**Work task**
Once the line containing "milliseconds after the" has been written out, stop; until then, restate each line of the entries below word for word from the first.

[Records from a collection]
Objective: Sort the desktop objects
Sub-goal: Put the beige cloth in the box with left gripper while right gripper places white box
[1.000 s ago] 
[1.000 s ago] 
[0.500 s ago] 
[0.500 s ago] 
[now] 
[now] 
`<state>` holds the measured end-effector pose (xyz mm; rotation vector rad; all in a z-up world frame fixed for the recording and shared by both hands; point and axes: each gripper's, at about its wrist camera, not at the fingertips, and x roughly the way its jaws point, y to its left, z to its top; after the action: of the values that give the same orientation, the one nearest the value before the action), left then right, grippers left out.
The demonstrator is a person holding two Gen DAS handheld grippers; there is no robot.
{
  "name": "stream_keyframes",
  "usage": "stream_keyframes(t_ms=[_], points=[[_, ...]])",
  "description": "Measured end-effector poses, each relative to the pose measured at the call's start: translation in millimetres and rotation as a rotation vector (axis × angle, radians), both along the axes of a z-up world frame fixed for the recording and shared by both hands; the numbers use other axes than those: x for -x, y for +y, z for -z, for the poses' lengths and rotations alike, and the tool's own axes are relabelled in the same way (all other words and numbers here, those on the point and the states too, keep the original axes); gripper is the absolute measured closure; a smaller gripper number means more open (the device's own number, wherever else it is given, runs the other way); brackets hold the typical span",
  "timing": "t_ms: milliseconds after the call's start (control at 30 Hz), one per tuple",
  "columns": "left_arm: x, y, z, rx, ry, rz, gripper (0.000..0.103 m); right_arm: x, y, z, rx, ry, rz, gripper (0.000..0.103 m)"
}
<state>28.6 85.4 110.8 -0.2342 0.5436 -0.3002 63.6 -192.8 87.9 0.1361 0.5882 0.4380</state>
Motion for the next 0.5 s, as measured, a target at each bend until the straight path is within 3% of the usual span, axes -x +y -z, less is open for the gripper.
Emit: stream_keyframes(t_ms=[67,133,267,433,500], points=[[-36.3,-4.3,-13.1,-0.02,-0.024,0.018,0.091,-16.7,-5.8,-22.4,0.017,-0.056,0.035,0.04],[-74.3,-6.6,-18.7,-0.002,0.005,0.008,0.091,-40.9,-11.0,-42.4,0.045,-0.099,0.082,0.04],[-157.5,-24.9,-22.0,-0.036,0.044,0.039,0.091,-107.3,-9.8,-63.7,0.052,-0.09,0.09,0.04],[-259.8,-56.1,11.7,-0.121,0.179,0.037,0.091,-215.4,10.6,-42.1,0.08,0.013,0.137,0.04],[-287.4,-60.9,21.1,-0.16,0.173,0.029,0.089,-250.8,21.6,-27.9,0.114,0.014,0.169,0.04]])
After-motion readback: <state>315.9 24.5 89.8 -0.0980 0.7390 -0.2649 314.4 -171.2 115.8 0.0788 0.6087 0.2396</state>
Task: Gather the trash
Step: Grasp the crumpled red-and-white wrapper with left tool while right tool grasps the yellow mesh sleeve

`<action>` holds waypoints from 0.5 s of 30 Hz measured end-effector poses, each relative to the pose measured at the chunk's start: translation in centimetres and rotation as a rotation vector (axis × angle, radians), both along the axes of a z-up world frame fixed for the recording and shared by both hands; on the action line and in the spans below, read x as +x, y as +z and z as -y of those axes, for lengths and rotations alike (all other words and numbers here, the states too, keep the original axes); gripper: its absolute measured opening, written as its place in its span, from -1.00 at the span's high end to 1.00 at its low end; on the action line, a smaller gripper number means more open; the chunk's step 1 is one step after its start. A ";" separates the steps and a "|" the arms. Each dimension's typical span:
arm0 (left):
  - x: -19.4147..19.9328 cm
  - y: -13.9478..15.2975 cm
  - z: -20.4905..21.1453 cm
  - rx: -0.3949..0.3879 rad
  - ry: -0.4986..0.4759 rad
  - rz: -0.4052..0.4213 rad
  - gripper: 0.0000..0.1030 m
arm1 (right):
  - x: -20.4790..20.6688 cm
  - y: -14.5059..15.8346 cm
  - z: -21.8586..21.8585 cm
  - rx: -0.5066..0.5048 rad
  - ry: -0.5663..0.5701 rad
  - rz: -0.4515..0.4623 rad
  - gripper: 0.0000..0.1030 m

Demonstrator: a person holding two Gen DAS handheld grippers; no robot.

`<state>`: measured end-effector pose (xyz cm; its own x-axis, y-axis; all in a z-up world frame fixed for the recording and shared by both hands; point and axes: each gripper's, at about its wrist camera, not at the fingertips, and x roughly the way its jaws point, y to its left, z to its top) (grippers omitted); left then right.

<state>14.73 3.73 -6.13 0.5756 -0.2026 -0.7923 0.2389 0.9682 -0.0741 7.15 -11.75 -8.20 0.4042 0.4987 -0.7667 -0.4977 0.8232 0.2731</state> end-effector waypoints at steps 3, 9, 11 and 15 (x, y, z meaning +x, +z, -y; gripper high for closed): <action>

**The answer**
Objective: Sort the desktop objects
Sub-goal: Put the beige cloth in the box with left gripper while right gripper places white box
[1.000 s ago] 
[1.000 s ago] 
[0.500 s ago] 
[0.500 s ago] 
[now] 
[now] 
`<state>` holds the measured end-effector pose (xyz mm; rotation vector rad; all in a z-up world frame fixed for the recording and shared by both hands; point and axes: each gripper's, at about its wrist camera, not at the fingertips, and x roughly the way its jaws point, y to its left, z to its top; after the action: of the values that give the same orientation, the one nearest the value before the action), left then right, grippers left out.
The demonstrator is a person holding two Gen DAS handheld grippers; there is no robot.
{
  "name": "stream_keyframes",
  "usage": "stream_keyframes(t_ms=[_], points=[[_, ...]])",
  "description": "Measured end-effector poses, each relative to the pose measured at the call's start: translation in millimetres and rotation as a rotation vector (axis × angle, radians), both along the axes of a z-up world frame fixed for the recording and shared by both hands; the numbers use other axes than those: x for -x, y for +y, z for -z, for the poses' lengths and rotations alike, and the tool's own axes are relabelled in the same way (all other words and numbers here, those on the point and the states too, keep the original axes); gripper is the absolute measured closure; a smaller gripper number means more open (the device's own number, wherever else it is given, runs the other way); brackets hold the typical span",
  "timing": "t_ms: milliseconds after the call's start (control at 30 Hz), one per tuple",

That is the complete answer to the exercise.